Rhona squared her shoulders. “Go on.”

“He’s dead, Rhona.”

The tough-girl act vanished. “Was it that girl Josephine?”

I shook my head. “He enlisted in the Army. He was killed during a training exercise.”

Her eyes looked wet. Anger flashed behind the tears. “Tommy enlisted? Why?”

I searched my pockets for a handkerchief, as Pop had done for me. “He did it for Grace. She convinced him it was the only way she’d continue seeing him.”

She took the handkerchief, but didn’t use it. Instead, she mashed it in her hands and twisted it until I expected the fabric to tear in half. Grace would get hers. Rhona would make sure of it.

“Thanks for telling me,” she whispered. It was obvious she wanted me to leave so she could be alone with her thoughts, but I wasn’t done yet.

“I’ve been trying to figure something out,” I said. “How did you put together who my pop was?”

“Your friend Pearl Harbor told me.”

“But see, I think you knew before then and she only confirmed it.

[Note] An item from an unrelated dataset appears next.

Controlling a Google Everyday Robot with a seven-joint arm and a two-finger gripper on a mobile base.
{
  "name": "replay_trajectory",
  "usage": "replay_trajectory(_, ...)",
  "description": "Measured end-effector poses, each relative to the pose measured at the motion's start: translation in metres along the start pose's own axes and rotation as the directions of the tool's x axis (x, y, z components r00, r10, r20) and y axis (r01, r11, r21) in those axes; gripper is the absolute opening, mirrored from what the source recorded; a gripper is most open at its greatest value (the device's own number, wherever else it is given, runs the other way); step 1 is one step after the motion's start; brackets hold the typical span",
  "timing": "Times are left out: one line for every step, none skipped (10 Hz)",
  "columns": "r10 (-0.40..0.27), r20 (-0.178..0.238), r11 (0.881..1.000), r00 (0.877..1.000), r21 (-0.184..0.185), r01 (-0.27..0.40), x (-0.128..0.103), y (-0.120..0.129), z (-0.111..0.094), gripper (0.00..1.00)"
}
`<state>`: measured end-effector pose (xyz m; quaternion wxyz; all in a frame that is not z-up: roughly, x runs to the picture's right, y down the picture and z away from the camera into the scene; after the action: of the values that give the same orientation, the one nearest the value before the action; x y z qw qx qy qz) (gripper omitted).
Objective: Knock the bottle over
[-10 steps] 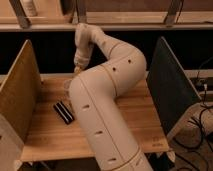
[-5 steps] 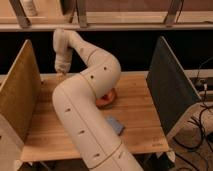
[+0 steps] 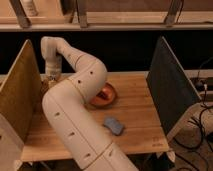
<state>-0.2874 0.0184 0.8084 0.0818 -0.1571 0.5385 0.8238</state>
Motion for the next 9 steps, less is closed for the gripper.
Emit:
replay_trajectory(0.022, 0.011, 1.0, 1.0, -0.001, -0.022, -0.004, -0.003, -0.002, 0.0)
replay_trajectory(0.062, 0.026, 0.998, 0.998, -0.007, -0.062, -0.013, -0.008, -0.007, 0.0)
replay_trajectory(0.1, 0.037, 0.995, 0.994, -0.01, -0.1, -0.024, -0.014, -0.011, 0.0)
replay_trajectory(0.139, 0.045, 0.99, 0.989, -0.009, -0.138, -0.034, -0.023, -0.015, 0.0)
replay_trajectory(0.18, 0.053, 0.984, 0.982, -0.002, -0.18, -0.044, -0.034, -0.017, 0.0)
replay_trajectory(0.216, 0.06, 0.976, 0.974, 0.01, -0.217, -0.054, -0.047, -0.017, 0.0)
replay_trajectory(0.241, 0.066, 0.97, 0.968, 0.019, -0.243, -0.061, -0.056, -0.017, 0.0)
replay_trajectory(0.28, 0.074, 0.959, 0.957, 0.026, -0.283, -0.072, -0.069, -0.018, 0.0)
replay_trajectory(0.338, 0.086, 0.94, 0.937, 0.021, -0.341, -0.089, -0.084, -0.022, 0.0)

You were at my house, weren’t you?”

Her expression said it all. She’d been there all right, going through Pop’s files.

“You came to get the note. The one you’d written the doctor’s address on. 240 Houston Street.” It was the i’s dotted with circles that had given it away. The same i’s that had been in the notes to Principal Deluca that Rhona had forged for Tom.

She stared at me and I could see how surprised she was that I’d put it together.

“You were pregnant,” I whispered. “Not last year when Pearl started the rumor, but this fall, right before Tommy started breaking into lockers. He’d never done anything outright illegal until then. He did that for you, didn’t he? He wanted to get money to help you. And then you dumped him.”

“I didn’t want him tied to a girl like me. I’m nothing. I’m always going to be nothing. He was better than that, even if he didn’t know it yet.”

It was funny how a girl everyone thought was bad news saw the potential in Tom, while someone like Grace couldn’t wait to tear him down.

“So why did you steal the note?” I asked.

“I was worried your pop would put it together and word would get back to Tom’s old man. If he did come back, I didn’t want that hanging over him.” What was it like to fear the people you were supposed to love? I hoped I never found out. “So I guess you’re going to tell everyone.”

Did she really think I was that kind of person? “You already suffered plenty of humiliation last year. I won’t put you through that again.” I started to leave, then stopped myself. “Of course, I could go to the police about the break-in.”